● **Try it**
From the entries that follow, reproduce exactly and only the lines from the line with "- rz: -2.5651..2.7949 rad" to the line with "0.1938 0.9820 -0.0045", endpoints included.

● **Records shown**
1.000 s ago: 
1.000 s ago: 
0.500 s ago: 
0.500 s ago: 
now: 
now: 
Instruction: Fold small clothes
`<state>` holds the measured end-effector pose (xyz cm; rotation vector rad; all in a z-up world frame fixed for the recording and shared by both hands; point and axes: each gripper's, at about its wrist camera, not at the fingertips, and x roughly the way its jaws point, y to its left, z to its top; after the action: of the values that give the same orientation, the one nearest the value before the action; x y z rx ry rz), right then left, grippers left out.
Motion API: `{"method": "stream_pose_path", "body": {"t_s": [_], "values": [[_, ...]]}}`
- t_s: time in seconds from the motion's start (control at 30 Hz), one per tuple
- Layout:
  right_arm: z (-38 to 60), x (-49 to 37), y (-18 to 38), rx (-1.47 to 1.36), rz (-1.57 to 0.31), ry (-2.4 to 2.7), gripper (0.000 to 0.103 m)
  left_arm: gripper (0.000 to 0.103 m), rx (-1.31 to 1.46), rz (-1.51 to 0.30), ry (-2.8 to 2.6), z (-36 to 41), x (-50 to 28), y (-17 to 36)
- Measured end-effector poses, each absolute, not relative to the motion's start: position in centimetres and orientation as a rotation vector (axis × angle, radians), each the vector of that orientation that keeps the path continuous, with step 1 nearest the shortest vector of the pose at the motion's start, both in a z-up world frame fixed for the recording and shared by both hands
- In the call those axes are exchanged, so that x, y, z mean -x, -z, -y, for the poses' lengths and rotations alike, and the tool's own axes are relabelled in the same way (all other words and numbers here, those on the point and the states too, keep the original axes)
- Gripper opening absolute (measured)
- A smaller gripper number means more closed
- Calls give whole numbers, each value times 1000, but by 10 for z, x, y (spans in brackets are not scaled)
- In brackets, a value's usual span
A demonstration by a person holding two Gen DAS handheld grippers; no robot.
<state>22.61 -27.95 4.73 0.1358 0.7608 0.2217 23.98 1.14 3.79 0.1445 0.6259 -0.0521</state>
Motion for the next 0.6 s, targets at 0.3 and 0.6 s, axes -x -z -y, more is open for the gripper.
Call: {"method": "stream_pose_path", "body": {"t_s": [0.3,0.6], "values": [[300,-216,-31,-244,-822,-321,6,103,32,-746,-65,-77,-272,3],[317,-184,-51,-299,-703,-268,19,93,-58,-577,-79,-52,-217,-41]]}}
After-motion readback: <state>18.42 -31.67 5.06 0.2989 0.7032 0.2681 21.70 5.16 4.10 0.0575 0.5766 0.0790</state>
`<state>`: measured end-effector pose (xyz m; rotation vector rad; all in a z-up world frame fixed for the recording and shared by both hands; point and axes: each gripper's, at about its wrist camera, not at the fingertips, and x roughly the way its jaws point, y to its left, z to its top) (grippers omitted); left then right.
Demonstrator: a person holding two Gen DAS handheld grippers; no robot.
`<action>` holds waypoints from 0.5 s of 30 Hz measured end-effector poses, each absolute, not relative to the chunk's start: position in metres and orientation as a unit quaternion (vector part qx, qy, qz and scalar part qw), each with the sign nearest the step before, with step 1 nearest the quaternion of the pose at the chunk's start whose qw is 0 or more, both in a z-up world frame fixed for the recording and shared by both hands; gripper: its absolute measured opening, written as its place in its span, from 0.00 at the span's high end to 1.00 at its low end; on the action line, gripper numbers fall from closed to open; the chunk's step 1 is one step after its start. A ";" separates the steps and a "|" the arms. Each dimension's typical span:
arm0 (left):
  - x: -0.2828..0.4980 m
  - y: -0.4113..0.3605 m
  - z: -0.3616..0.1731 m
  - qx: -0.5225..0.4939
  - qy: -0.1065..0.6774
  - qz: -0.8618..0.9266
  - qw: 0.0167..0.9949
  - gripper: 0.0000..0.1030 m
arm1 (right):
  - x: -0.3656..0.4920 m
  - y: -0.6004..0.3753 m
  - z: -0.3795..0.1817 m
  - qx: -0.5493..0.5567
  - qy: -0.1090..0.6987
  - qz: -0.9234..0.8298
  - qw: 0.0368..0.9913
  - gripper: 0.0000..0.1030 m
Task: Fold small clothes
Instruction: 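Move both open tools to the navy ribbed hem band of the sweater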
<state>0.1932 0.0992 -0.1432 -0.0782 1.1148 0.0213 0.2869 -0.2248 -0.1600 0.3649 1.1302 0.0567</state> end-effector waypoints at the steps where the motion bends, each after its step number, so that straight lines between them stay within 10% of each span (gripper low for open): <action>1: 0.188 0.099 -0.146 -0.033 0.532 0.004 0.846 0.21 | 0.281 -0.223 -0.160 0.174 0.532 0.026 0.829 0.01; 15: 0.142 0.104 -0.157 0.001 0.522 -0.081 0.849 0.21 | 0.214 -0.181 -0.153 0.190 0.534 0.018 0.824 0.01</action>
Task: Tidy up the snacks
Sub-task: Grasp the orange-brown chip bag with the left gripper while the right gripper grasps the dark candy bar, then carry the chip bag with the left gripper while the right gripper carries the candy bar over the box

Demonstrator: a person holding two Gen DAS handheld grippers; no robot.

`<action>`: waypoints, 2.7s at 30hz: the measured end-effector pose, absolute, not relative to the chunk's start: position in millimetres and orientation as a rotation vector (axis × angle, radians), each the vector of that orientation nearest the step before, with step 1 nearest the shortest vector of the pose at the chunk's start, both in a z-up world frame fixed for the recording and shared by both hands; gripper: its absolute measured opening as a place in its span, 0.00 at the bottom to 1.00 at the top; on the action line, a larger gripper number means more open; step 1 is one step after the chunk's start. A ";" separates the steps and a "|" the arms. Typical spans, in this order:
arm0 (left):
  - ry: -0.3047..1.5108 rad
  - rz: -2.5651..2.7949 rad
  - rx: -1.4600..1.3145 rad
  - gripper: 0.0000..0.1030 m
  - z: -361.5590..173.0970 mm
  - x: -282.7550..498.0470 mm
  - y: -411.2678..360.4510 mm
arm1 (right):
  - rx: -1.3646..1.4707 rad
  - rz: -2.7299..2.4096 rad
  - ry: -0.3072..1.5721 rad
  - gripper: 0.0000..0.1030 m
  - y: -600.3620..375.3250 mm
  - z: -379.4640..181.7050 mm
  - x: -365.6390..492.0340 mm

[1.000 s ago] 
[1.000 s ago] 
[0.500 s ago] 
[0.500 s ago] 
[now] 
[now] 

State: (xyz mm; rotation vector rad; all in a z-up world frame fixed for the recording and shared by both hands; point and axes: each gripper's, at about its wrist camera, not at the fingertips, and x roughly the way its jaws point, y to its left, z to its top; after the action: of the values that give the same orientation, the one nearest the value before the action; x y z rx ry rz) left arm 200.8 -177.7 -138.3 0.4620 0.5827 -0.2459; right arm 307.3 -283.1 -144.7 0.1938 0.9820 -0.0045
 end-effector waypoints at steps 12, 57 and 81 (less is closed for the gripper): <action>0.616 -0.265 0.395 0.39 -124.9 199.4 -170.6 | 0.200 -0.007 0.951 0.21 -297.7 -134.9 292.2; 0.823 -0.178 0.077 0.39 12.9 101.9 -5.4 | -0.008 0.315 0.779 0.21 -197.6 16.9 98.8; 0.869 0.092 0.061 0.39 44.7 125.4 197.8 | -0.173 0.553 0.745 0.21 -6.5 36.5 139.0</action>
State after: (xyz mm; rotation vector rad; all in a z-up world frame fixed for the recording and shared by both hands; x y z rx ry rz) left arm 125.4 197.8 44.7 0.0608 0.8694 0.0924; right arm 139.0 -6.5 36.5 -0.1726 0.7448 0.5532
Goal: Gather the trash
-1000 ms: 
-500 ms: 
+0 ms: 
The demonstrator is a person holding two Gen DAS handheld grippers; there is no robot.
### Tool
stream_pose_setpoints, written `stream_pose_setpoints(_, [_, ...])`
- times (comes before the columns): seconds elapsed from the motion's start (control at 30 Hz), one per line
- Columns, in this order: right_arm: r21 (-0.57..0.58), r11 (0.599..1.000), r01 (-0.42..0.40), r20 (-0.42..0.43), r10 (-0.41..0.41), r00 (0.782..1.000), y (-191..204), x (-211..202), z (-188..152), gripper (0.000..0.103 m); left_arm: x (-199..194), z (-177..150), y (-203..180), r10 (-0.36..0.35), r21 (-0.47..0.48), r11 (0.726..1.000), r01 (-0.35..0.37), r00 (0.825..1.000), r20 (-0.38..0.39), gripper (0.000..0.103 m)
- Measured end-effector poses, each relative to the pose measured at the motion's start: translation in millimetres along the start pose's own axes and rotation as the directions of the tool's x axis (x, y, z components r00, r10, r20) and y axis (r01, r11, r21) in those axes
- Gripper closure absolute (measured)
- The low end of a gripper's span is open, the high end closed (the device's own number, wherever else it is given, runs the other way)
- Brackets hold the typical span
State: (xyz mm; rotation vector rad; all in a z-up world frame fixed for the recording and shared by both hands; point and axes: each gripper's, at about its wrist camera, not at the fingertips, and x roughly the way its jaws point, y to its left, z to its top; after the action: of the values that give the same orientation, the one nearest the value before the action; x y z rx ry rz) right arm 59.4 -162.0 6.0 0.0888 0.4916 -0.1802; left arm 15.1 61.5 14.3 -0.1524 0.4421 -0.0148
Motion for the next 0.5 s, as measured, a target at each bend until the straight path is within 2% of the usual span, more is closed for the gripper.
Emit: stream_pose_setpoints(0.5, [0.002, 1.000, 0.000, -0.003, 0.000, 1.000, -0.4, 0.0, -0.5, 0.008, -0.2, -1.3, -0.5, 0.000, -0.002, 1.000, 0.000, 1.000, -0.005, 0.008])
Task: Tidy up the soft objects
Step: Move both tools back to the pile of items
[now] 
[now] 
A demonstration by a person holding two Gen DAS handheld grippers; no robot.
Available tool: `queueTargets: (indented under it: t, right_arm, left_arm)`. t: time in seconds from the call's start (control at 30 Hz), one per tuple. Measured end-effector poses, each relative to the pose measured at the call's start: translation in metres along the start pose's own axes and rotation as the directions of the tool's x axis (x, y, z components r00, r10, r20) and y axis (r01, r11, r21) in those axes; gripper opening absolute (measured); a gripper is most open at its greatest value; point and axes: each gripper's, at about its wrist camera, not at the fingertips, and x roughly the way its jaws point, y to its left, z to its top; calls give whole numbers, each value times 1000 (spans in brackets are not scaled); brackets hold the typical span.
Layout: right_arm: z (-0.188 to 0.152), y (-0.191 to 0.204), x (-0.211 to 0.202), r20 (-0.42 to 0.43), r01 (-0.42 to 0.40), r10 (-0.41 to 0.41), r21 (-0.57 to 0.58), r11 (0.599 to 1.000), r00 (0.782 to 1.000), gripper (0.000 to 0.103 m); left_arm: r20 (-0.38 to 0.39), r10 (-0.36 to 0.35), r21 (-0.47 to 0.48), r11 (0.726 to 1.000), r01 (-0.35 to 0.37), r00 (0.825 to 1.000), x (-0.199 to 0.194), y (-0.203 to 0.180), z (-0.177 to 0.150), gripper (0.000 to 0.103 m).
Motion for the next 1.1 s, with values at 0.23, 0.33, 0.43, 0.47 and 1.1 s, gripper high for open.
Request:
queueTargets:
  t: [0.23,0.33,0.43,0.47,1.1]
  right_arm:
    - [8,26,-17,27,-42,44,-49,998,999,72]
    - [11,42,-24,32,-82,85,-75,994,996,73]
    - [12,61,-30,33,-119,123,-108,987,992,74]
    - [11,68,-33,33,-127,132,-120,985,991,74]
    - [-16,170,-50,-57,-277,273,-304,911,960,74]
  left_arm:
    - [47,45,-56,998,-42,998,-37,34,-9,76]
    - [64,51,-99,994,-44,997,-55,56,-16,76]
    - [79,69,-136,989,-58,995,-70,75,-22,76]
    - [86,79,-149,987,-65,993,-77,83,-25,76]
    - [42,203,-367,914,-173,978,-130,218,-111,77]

● **Solution**
  - rz: -2.5651..2.7949 rad
  - rx: -1.4600..1.3145 rad
  - gripper: 0.0000..0.1030 m
  - z: -361.5590..173.0970 mm
  - x: -282.7550..498.0470 mm
  - y: -411.2678..360.4510 mm
arm1 (right):
  - rx: -1.3646..1.4707 rad
  - rz: -2.7299..2.4096 rad
  - ry: -0.3072..1.5721 rad
  - gripper: 0.0000..0.1030 m
  - y: -600.3620..375.3250 mm
  - z: -379.4640..181.7050 mm
  - x: -365.6390..492.0340 mm

[1.000 s ago] 
[1.000 s ago] 
[0.500 s ago] 
[0.500 s ago] 
[now] 
[now] 

State: (xyz mm; rotation vector rad; all in a z-up world frame fixed for the recording and shared by both hands; point and axes: each gripper's, at about its wrist camera, not at the fingertips, and x roughly the way its jaws point, y to its left, z to its top; after the action: of the values that give the same orientation, the one nearest the value before the action; x y z rx ry rz) left arm 200.8 -177.7 -138.3 0.4620 0.5827 -0.2459; right arm 307.3 -283.1 -144.7 0.1938 0.9820 -0.0045

That concludes the exercise.